Essa concepção destaca a natureza social e interativa da linguagem, em contra posição às concepções tradicionais, deslocadas do uso social. Assim, acreditamos que o trabalho do professor deva centrar-se no objetivo de desenvolvimento e sistematização da linguagem interiorizada pelo aluno, incentivando a verbalização dessa linguagem e o domínio de outras utilizadas em diferentes esferas sociais.

Nos momentos em que a escola toma a língua como assunto sobre o qual se fala, a reflexão sobre os valores sociais e situacionais das variantes lingüísticas deveria alías receber preferência sobre a análise da estrutura. No momento em que o aluno começa a reconhecer sua variedade lingüística como uma variedade entre outras que ele ganha consciência de sua identidade lingüística e se dispõe à observação das variedades que não domina. (POSSENTI, 2001, p.85)

A linguagem pode ser usada para impedir a comunicação de informações para grandes setores da população. Notícias políticas de um Jornal Nacional, podem ser entendidas somente pelos ouvintes já iniciados não só na linguagem padrão, mas também nos conteúdos a ela associados.

No Brasil, a língua-padrão é determinada, só secundariamente, pelo contexto. Sua distribuição é um princípio, associada à classe social. Nessas circunstâncias, muitos brasileiros são silenciados, porque se sentem inseguros no uso de sua própria língua materna.

O objetivo mais geral do ensino de português para todas as séries da escola é mostrar como funciona a linguagem humana e, de modo particular, o português: quais os usos que tem, e como os alunos devem fazer para estenderem ao máximo, ou abrangendo metas específicas, esses usos nas suas modalidades escrita e oral em diferentes situações de vida. (CAGLIARI, 2000, p.28)

Apoiando-nos na explanação de Cagliari, ousamos, portanto afirmar que o professor

português deve ensinar aos alunos o que é uma língua, quais as propriedades e usos que ela realmente tem, qual é o comportamento da sociedade e dos indivíduos com relação aos seus usos lingüísticos, nas mais variadas situações.

A escola contemporânea deve procurar apresentar aos seus alunos uma variedade lingüística, ora mais próxima, ora mais distante dos modelos lingüísticos trazidos na “bagagem” de cada um, enquanto vai realizando um trabalho crescentemente mais complexo e mais de acordo com a norma.

Se o ambiente lingüístico familiar é, por excelência, o lugar da simplificação, da facilitação e da adequação às competências da criança e do jovem, o ambiente lingüístico escolar é o lugar da complexidade, da norma, do conhecimento aprofundado da língua – o objetivo fundamental do ensino da língua materna na escola.

Entendemos ainda, que é na produção de texto que se percebe se o aluno chegou realmente a uma conscientização de como funciona a língua.
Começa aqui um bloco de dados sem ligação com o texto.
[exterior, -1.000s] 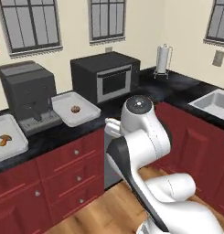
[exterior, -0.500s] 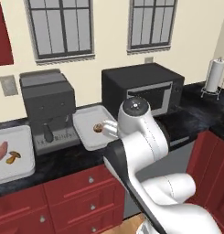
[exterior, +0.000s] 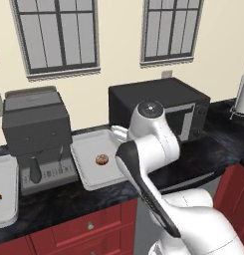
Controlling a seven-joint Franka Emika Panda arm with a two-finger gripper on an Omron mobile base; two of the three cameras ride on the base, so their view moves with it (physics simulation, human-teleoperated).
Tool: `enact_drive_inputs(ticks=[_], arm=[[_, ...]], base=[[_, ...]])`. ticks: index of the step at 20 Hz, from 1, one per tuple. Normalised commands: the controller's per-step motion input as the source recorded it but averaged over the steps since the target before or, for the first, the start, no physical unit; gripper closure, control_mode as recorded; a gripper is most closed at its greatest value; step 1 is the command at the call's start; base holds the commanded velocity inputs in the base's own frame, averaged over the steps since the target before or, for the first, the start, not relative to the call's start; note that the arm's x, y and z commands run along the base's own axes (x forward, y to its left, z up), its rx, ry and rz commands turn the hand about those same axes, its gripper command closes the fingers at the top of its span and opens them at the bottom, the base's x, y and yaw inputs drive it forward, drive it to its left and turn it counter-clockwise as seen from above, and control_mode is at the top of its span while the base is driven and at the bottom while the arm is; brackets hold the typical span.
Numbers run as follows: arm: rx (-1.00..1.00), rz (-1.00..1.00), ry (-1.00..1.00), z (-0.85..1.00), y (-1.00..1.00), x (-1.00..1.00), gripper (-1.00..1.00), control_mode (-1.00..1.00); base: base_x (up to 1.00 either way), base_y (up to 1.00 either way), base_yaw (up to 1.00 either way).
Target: Place one mushroom and one steak in each tupperware on the nearby counter, to pack two identical lunches.
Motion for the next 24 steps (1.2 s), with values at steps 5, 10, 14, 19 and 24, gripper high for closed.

E é a gramática que traduz tais recursos na escrita. É ela (a gramática) que permite que se conheçam os jogos discursivos da língua. É através da aquisição da competência gramatical que o aluno poderá produzir seus próprios discursos e, ao produzi-los, terá a liberdade de empregar ou não as estruturas lingüísticas de que tomou consciência. Entretanto, é importane salientar que ter consciência das muitas regras gramaticais não vai garantir que , ao produzir seus textos, o aluno será bem sucedido. Aqui é que entra o papel do professor que será o mediador entre o aluno e os possíveis usos da língua. É ele que propicia momentos de reflexão e correção. Sendo assim, ao perceber as lacunas apresentadas pelos alunos, é o professor que proporciona o importante momento da reescrita, direcionando o olhar do aluno para que perceba o texto como um conjunto de partes vinculadas entre si, com laços morfossintáticos que dão-lhe um encadeamento lógico.

Consideramos que a gramática é um meio de leitura de mundo e não um fim em si; seu estudo tem por objetivo apenas conscientizar o aluno de algo que ele, intuitivamente, já sabe.